== Segment start ==

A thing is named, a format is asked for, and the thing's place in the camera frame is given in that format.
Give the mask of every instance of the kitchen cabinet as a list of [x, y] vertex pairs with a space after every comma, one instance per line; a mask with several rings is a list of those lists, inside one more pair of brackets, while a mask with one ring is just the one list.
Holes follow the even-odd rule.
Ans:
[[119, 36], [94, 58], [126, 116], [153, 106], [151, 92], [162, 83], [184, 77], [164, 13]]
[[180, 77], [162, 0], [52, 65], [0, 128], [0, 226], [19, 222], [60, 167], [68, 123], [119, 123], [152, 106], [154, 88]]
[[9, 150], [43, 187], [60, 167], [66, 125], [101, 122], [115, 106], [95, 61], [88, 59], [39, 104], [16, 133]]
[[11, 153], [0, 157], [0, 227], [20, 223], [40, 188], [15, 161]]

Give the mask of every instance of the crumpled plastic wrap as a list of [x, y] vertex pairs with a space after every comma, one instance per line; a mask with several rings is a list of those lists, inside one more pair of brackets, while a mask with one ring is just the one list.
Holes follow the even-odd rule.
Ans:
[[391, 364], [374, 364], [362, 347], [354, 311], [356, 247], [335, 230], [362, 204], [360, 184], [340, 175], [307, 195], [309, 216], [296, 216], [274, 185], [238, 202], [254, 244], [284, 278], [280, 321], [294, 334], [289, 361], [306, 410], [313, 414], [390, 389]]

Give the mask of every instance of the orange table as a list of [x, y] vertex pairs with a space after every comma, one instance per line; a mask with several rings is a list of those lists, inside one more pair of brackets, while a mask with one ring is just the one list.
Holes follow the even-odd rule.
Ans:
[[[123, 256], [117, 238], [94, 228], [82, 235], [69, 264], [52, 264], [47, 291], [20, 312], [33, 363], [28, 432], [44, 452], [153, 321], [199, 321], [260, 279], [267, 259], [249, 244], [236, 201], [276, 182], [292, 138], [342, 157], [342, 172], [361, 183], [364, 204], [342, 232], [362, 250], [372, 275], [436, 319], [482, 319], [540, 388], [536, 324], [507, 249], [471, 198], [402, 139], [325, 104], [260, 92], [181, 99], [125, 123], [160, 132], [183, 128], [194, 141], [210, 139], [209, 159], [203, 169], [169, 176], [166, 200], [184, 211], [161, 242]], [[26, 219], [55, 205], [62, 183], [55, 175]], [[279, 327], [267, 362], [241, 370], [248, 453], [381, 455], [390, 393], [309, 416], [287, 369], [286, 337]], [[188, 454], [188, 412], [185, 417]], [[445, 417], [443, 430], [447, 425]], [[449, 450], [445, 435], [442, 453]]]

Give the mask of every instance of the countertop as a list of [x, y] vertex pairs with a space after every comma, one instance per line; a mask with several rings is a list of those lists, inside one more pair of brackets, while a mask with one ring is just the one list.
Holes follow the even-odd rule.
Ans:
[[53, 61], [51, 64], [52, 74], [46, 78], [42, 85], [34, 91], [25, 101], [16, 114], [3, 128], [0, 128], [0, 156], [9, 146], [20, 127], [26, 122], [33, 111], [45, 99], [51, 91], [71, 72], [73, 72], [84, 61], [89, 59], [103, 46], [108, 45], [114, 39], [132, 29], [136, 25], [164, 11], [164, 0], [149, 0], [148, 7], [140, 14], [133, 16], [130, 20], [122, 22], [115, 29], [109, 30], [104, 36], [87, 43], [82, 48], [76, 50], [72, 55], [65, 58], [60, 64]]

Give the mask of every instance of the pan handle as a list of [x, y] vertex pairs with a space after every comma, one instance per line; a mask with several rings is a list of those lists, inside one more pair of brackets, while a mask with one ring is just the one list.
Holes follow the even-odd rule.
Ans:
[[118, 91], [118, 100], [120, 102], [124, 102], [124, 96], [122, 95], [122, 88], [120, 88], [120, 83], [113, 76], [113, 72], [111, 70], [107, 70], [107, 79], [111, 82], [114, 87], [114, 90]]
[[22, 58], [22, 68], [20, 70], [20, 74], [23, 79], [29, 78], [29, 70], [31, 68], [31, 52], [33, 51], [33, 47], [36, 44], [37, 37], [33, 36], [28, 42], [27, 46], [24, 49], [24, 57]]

== Segment end ==

All of the data must be returned exactly.

A thing is named, a format is asked for, and the thing's place in the camera frame is given in that format.
Give the mask of every instance of the kitchen cabinet as a list of [x, y] vertex pairs with a space after every comma, one instance per line; a mask with several rings is a list of those lists, inside one more pair of brackets, while a mask with one ring is just the one list.
Holes follow the even-odd rule.
Ans:
[[119, 36], [94, 58], [126, 116], [153, 106], [151, 92], [162, 83], [184, 77], [164, 13]]
[[180, 77], [162, 0], [52, 65], [0, 128], [0, 226], [19, 222], [60, 167], [68, 123], [119, 123], [152, 106], [154, 88]]
[[9, 150], [43, 187], [60, 167], [66, 125], [101, 122], [115, 106], [95, 61], [88, 59], [39, 104], [16, 133]]
[[11, 153], [0, 157], [0, 227], [20, 223], [40, 188], [15, 161]]

Give the mask of every instance of the crumpled plastic wrap as a list of [x, y] vertex pairs with a space after every comma, one instance per line; a mask with several rings is a list of those lists, inside one more pair of brackets, while a mask with one ring is just the one list.
Holes follow the even-odd rule.
Ans:
[[391, 364], [374, 364], [362, 347], [354, 311], [356, 247], [335, 230], [362, 204], [360, 184], [340, 175], [307, 195], [309, 216], [296, 216], [274, 185], [238, 202], [254, 244], [284, 278], [280, 321], [294, 334], [289, 361], [306, 410], [313, 414], [390, 389]]

Give the mask of every instance of the orange table as a list of [x, y] vertex pairs with a space after every comma, one instance per line; a mask with several rings is a list of those lists, inside one more pair of brackets, while a mask with one ring is just the one list.
Holes follow the even-odd rule.
Ans:
[[[123, 256], [117, 238], [94, 228], [82, 235], [69, 264], [52, 264], [47, 291], [20, 312], [33, 363], [28, 432], [44, 452], [153, 321], [199, 321], [260, 279], [267, 259], [249, 244], [236, 201], [276, 182], [292, 138], [342, 157], [342, 172], [361, 183], [364, 204], [342, 232], [362, 250], [372, 275], [436, 319], [482, 319], [540, 388], [536, 324], [507, 249], [471, 198], [402, 139], [325, 104], [260, 92], [181, 99], [125, 123], [160, 132], [183, 128], [194, 141], [210, 139], [209, 159], [203, 169], [169, 176], [166, 200], [184, 211], [161, 242]], [[26, 219], [55, 205], [62, 183], [55, 175]], [[279, 327], [267, 362], [241, 370], [248, 453], [381, 455], [390, 393], [309, 416], [287, 369], [286, 337]], [[188, 454], [188, 412], [185, 417]], [[445, 417], [443, 430], [447, 425]], [[449, 450], [445, 435], [442, 453]]]

Give the mask of every instance of the countertop as a list of [x, y] vertex pairs with a space after every comma, one instance per line; a mask with several rings is a list of those lists, inside one more pair of brackets, while a mask with one ring is just the one list.
Holes follow the even-odd rule.
Ans:
[[53, 61], [51, 64], [52, 74], [46, 78], [42, 85], [34, 91], [25, 101], [16, 114], [3, 128], [0, 128], [0, 156], [9, 146], [20, 127], [26, 122], [33, 111], [45, 99], [51, 91], [71, 72], [73, 72], [84, 61], [89, 59], [103, 46], [108, 45], [114, 39], [132, 29], [136, 25], [164, 11], [164, 0], [149, 0], [148, 7], [140, 14], [133, 16], [130, 20], [122, 22], [115, 29], [109, 30], [104, 36], [87, 43], [82, 48], [76, 50], [72, 55], [65, 58], [60, 64]]

Give the mask of every instance of the pan handle as a list of [x, y] vertex pairs with a space after every comma, one instance per line; a mask with several rings is a list of those lists, inside one more pair of brackets, while a mask with one ring is just the one list.
Holes follow the even-odd rule.
Ans:
[[118, 91], [118, 100], [120, 102], [124, 102], [124, 96], [122, 95], [122, 88], [120, 88], [120, 83], [113, 76], [113, 72], [111, 70], [107, 70], [107, 79], [111, 82], [114, 87], [114, 90]]
[[22, 58], [22, 68], [20, 70], [20, 74], [23, 79], [29, 78], [29, 70], [31, 68], [31, 52], [33, 51], [33, 47], [36, 44], [37, 37], [33, 36], [28, 42], [27, 46], [24, 49], [24, 57]]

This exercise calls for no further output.